The invention discloses a modified positive electrode material of a lithium ion battery and a preparation method of the modified positive electrode material. The modified positive electrode material is characterized in that the modified positive electrode material is made of a lithium fast ion conductor and a positive electrode material of lithium ion battery at a molar ratio of n:1, wherein n is larger than 0 and not larger than 0.15. The invention also discloses the preparation method of the modified positive electrode material of the lithium ion battery. The modified positive electrode material provided by the invention is improved in conductivity property performance and surface properties, thereby enhancing the specific volume of the lithium ion battery, and improving the charging-discharging efficiency, rate capacity, cycling performance and temperature adaptability of the lithium ion battery.

Description

A kind of modification lithium-ion battery anode material and preparation method thereof
Technical field
The present invention relates to the method for modifying of anode material for lithium-ion batteries, particularly a kind of anode material for lithium-ion batteries of modifying mutually with lithium fast-ionic conductor and preparation method thereof.
Background technology
Present LiFePO4 (LiFePO 4) be one of electrokinetic cell positive electrode commonly used, advantage such as it is good that it has structural stability, has extended cycle life, comparatively safe cheap with the prices of raw and semifnished materials, nontoxic.But since the poorly conductive of material (conductivity has only 10 -8S/cm), cause its low temperature and high rate during charging-discharging relatively poor, can not satisfy the needs that electric automobile fast charging and discharging and low temperature environment use fully.Other material such as phosphoric acid vanadium lithium Li 3V 2(PO 4) 3, complex layered positive electrode xLi 2MnO 3(1-x) LiMO 2All there are defectives such as poorly conductive in (wherein M=Mn, Ni, Co, Fe etc.) etc., have seriously limited its low temperature and high current charge-discharge ability.In addition, lithium manganate having spinel structure (LiMn 2O 4) positive electrode, because Mn 3+Dissolving and the distortion of lattice in charge and discharge process of ion in electrolyte causes the material cycle performance poor.These defectives to a great extent limit the large-scale application of lithium ion battery.Therefore, press for to seek and a kind ofly can effectively improve the ion transfer characteristic of material and the method for modifying of surface characteristic.
Summary of the invention
The purpose of this invention is to provide a kind of modification lithium-ion battery anode material and preparation method thereof; This method has been improved the electric conductivity and the surface characteristic of material; Thereby reach the raising specific capacity, improve the purpose of efficiency for charge-discharge, high rate performance, cycle performance and temperature suitability.

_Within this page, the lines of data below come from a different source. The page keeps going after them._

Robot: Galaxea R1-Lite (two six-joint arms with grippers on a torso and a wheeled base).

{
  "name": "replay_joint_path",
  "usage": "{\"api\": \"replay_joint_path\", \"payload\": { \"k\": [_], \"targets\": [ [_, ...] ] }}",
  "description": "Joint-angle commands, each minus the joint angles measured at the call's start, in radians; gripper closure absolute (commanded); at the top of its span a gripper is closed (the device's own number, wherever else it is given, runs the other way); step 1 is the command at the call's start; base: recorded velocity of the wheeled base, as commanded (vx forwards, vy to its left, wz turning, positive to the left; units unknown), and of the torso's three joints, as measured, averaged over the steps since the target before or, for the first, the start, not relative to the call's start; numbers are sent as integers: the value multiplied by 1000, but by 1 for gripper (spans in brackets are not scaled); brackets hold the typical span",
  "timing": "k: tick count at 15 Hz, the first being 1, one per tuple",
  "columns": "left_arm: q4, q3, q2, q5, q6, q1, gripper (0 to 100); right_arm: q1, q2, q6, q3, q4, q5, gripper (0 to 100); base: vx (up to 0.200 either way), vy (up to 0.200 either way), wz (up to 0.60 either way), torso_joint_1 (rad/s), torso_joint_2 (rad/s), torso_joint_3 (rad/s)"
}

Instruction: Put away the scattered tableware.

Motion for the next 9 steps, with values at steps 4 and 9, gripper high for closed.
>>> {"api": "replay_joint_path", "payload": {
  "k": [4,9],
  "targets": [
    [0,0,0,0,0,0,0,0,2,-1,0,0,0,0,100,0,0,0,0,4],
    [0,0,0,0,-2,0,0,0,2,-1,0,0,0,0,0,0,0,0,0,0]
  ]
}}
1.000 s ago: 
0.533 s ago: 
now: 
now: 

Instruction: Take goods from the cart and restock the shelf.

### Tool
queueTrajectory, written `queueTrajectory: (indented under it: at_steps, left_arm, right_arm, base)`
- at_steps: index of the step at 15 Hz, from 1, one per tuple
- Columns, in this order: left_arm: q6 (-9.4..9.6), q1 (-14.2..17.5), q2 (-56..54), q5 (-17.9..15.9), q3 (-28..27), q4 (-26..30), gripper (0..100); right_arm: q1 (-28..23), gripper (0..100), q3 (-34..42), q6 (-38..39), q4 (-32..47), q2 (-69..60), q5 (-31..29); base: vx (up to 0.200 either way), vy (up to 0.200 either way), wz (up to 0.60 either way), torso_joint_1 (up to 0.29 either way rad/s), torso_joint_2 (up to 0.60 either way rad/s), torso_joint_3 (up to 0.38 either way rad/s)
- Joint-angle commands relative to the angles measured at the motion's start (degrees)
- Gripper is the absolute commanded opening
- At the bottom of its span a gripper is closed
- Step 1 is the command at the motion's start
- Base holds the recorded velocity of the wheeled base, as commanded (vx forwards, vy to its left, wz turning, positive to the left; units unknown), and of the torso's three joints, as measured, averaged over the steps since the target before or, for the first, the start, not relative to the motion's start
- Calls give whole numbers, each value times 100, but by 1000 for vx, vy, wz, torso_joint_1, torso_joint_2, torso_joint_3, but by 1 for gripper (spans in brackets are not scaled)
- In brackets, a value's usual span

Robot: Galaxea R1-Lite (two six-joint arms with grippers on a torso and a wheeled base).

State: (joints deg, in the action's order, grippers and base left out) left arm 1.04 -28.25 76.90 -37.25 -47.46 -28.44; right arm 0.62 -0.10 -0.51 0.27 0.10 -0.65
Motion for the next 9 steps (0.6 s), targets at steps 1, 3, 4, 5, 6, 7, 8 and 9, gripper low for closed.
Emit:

Technical scheme of the present invention is: a kind of modification lithium-ion battery anode material; It is characterized in that: described modification lithium-ion battery anode material is compound and form by lithium fast-ionic conductor and anode material for lithium-ion batteries; Wherein the mol ratio of lithium fast-ionic conductor and anode material for lithium-ion batteries is n:1, and the scope of n is: 0 < n≤0.15.
Anode material for lithium-ion batteries of the present invention can be LiFePO4, phosphoric acid vanadium lithium, LiMn2O4, cobalt acid lithium, ternary system or complex layered positive electrode xLi 2MnO 3(1-x) LiMO 2(wherein M=Mn, Ni, Co, Fe etc., 0<x<1) can also be the material system that is extended out through other method of modifying by above-mentioned material.
Lithium fast-ionic conductor of the present invention can be Ca-Ti ore type lithium fast-ionic conductor, Nasicon type lithium fast-ionic conductor, Lisicon type lithium fast-ionic conductor or Garnet type lithium fast-ionic conductor.
Ca-Ti ore type lithium fast-ionic conductor of the present invention can be La 0.57Li 0.3TiO 3, La 0.475Li 0.475Sr 0.05TiO 3, La 0.56Li 0.258TiO 2.928F 0.072Or Sr 0.5La 0.05Li 0.35Ti 0.5Ta 0.5O 3
Nasicon type lithium fast-ionic conductor of the present invention can be Li 1.4In 0.4Ti 1.6P 3O 12, Li 1.3Al 0.3Ti 1.7P 3O 12Or Li 1.2Sc 0.2Zr 0.2Ti 1.6P 3O 12
Lisicon type lithium fast-ionic conductor of the present invention can be Li 3.25Ge 0.25P 0.75S 4
Garnet type lithium fast-ionic conductor of the present invention can be Li 5La 3M 2O 12(M=Ta, Nb) or Li 6ALa 2M 2O 12(A=Ca, Sr, Ba, M=Ta, Nb).
The complex method of anode material for lithium-ion batteries of the present invention and lithium fast-ionic conductor can be that lithium fast-ionic conductor is coated on the anode material for lithium-ion batteries surface; Perhaps anode material for lithium-ion batteries and lithium fast-ionic conductor solid solution form solid solution, or above-mentioned two kinds of complex methods unite use.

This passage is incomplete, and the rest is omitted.